Now: I would give Verneuil more noir credit than I did at the time. I haven’t read Goodis’ novel or seen the earlier movie version from the late ‘50s, but from other reviews, I infer that Goodis was just a point of departure for Verneuil, not a template for mood or style. Still, Omar Sharif’s sleazy police detective, who discovers that Belmondo and his gang has burglared a fortune in emeralds from a millionaire’s villa, and decides to grab the stolen goods for himself rather than arrest the culprits, is a dependable noir type. And Sharif, wearing a cool white fedora and white trench coat, turns in a pitch-perfect performance, just the right mix of charm and nastiness.

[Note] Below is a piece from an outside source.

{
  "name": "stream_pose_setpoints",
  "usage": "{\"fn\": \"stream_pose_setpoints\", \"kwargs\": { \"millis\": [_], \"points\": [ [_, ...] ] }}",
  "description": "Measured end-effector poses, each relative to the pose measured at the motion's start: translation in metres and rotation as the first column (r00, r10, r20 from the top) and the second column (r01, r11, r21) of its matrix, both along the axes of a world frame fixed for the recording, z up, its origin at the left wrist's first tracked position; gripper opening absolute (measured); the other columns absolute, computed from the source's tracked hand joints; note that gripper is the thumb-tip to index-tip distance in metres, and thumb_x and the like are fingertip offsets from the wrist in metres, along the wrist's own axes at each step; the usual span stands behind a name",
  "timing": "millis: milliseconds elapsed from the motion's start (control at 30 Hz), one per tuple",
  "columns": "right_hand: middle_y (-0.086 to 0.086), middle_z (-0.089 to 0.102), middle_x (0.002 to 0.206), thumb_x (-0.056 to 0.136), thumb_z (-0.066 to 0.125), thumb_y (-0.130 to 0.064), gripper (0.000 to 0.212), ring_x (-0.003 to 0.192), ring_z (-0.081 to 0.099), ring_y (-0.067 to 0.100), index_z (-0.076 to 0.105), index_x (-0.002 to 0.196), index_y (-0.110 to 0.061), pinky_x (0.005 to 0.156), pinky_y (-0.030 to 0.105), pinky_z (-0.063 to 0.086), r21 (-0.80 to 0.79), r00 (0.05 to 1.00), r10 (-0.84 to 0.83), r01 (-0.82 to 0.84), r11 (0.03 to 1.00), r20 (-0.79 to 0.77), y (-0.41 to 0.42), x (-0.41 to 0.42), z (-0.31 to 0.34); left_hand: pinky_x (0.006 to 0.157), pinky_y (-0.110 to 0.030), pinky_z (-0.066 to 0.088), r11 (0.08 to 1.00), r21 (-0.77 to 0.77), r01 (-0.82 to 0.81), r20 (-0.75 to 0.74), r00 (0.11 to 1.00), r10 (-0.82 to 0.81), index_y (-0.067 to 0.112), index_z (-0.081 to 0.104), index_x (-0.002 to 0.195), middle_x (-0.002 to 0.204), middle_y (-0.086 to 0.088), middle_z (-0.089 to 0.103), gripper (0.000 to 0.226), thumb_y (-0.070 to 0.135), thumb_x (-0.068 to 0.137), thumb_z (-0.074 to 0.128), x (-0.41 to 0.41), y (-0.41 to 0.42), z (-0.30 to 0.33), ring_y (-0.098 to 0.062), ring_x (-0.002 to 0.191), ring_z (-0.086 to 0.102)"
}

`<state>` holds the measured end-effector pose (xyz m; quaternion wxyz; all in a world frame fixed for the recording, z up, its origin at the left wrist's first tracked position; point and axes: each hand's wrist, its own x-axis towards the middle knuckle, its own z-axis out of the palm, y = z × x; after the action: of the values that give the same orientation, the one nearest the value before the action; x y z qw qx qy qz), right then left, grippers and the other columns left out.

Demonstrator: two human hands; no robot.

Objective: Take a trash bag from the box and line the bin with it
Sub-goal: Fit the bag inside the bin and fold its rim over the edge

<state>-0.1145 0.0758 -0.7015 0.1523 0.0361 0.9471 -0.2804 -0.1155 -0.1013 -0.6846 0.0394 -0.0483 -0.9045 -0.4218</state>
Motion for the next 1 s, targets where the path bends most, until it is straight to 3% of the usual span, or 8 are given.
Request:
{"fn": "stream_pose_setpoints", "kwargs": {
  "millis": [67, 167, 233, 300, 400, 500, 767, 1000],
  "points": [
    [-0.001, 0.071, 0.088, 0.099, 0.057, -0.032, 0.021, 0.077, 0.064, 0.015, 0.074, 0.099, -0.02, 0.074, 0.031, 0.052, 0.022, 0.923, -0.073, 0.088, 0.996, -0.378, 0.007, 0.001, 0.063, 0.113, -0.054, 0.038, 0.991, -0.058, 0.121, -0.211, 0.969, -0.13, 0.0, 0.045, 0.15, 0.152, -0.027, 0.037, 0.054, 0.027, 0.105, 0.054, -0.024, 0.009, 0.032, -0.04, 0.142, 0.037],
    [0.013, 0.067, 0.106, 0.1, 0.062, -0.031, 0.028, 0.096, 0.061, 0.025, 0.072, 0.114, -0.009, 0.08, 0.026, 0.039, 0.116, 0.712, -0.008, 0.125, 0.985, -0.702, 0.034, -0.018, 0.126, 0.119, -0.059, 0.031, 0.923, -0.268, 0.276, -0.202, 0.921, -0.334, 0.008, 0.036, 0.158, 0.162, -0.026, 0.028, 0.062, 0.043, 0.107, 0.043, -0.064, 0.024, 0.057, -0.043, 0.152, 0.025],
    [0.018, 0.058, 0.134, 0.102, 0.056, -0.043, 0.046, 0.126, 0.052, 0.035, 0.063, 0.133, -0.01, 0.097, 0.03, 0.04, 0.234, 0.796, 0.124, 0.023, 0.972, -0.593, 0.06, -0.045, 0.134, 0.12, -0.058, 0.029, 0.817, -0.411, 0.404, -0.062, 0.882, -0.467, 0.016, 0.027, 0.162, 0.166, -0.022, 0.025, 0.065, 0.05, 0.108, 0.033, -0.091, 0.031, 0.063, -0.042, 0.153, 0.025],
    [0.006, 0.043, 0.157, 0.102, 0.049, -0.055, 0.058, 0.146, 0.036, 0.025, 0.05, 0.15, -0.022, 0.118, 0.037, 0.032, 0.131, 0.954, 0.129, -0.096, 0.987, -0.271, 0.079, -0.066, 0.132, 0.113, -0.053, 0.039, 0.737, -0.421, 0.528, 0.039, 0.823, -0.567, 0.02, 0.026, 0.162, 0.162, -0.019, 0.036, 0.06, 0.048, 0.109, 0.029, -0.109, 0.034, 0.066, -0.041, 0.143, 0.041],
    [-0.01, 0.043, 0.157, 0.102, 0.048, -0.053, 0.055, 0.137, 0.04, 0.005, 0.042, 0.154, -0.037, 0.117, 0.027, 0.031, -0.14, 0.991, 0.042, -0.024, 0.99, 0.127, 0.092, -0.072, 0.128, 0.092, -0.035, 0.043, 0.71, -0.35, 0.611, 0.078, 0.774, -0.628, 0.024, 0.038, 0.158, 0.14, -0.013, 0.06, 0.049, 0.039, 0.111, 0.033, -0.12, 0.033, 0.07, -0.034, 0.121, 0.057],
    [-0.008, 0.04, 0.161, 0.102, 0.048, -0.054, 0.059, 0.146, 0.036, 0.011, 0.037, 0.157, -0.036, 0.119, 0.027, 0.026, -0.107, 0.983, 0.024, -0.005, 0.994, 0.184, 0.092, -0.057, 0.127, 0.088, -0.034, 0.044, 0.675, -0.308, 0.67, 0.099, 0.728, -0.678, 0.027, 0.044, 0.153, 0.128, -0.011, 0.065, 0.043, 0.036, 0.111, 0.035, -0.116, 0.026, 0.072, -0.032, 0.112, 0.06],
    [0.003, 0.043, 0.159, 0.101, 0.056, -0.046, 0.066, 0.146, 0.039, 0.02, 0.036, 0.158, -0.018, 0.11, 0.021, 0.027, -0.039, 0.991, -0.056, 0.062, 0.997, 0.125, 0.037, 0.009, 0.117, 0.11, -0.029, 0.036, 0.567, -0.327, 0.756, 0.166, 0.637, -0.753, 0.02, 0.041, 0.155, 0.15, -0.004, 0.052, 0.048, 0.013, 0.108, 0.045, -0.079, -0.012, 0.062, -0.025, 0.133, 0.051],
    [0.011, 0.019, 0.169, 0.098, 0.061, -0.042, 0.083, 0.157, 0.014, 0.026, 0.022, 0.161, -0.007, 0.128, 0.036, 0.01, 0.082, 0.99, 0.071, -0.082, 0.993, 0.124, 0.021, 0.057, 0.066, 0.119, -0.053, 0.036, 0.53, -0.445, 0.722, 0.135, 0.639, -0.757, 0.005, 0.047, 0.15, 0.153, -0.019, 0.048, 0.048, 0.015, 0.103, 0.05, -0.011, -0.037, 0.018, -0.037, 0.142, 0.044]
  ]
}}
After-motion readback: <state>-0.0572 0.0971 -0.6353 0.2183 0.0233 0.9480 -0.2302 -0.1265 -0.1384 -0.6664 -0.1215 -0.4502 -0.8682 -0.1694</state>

And three decades on, I seem to find the movie’s meandering style – constructed around the lengthy burglary that opens the movie, followed over the course of the story by four big action set pieces – more tolerable than I did then. Maybe because so many of today’s action flicks are even more meandering, to the point of frustration, as the viewer checks his watch at the two-hour point, and realizes that the film has at least another half hour to run – PIRATES OF THE CARIBBEAN and LORD OF THE RINGS, anyone? At least Verneuil kept his running time under two hours.

Dyan Cannon, playing a magazine centerfold whom Belmondo picks up in a swank bar with a mellow Morricone lounge tune playing in the background, seems to randomly move in and out of the storyline – but pay attention, because as it turns out, her character serves a venerable noir function as well, including the classic bit (probably now verboten for fear of offending audiences) where the leading lady gets slapped around by the leading man. Verneuil compounds the sin by giving the scene a would-be comic edge. Cannon has an electronic "clapper" in her apartment (probably cutting edge high-tech in those days). Slap, the lights in the apartment go out. Slap, on again. Slap, off again.

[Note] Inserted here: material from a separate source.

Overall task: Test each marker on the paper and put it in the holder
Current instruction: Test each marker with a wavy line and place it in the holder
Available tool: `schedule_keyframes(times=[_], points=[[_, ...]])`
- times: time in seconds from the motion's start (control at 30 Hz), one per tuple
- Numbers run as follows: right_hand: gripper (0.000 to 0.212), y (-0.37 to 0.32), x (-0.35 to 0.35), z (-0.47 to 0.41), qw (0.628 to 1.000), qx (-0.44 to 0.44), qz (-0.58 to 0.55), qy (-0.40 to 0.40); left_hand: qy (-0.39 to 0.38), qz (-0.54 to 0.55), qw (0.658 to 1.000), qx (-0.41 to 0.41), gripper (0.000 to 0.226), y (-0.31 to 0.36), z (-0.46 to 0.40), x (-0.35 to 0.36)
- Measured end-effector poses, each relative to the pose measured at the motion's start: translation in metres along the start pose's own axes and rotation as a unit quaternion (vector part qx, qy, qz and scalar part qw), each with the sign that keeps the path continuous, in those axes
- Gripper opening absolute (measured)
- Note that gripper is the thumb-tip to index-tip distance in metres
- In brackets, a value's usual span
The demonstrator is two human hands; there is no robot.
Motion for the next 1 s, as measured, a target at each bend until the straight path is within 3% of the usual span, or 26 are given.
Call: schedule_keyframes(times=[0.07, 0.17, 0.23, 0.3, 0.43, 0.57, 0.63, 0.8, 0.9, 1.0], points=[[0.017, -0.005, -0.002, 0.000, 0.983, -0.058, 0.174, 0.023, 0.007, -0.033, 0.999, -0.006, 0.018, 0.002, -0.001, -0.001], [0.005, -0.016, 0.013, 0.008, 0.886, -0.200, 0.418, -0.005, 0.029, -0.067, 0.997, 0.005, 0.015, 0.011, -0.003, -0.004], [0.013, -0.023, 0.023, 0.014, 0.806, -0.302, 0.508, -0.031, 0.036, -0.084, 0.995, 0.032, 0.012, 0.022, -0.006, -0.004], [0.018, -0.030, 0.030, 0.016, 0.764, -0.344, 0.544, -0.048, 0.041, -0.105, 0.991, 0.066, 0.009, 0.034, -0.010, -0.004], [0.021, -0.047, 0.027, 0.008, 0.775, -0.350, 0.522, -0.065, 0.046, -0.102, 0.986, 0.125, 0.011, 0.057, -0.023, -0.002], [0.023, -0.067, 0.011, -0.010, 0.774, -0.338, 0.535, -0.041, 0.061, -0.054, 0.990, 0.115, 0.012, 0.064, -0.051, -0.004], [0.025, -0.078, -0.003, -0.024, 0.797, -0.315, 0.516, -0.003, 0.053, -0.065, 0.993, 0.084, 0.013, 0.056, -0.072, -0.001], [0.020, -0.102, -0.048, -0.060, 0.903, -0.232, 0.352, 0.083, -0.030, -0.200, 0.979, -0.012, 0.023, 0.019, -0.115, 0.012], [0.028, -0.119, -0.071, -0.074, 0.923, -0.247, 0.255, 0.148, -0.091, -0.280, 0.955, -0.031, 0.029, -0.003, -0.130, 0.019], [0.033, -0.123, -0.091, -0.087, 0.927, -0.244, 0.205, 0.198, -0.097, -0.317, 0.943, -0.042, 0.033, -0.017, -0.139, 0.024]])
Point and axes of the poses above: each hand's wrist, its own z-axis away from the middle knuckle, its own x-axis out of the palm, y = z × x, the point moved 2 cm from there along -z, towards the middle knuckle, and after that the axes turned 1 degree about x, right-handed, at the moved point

Belmondo apparently did his own stunts in scenes where he eludes Sharif by jumping onto the sides of buses in moving traffic, sprints across the roofs of cars when the traffic stalls, and gets ejected over a hillside by a dump truck. I’m sure the stunts were set up with great care to minimize any risk of the star getting hurt, but still, it’s nice to see the old movie style where the stunts interact with real props, not with a phony CGI green screen, and the action hero’s movements are limited by the physical laws of the real world. I wish the Alfa Digital DVD were better than it is (it appears to have been struck from an aging print with less than optimal DVD technology), but it’s the only one on the market.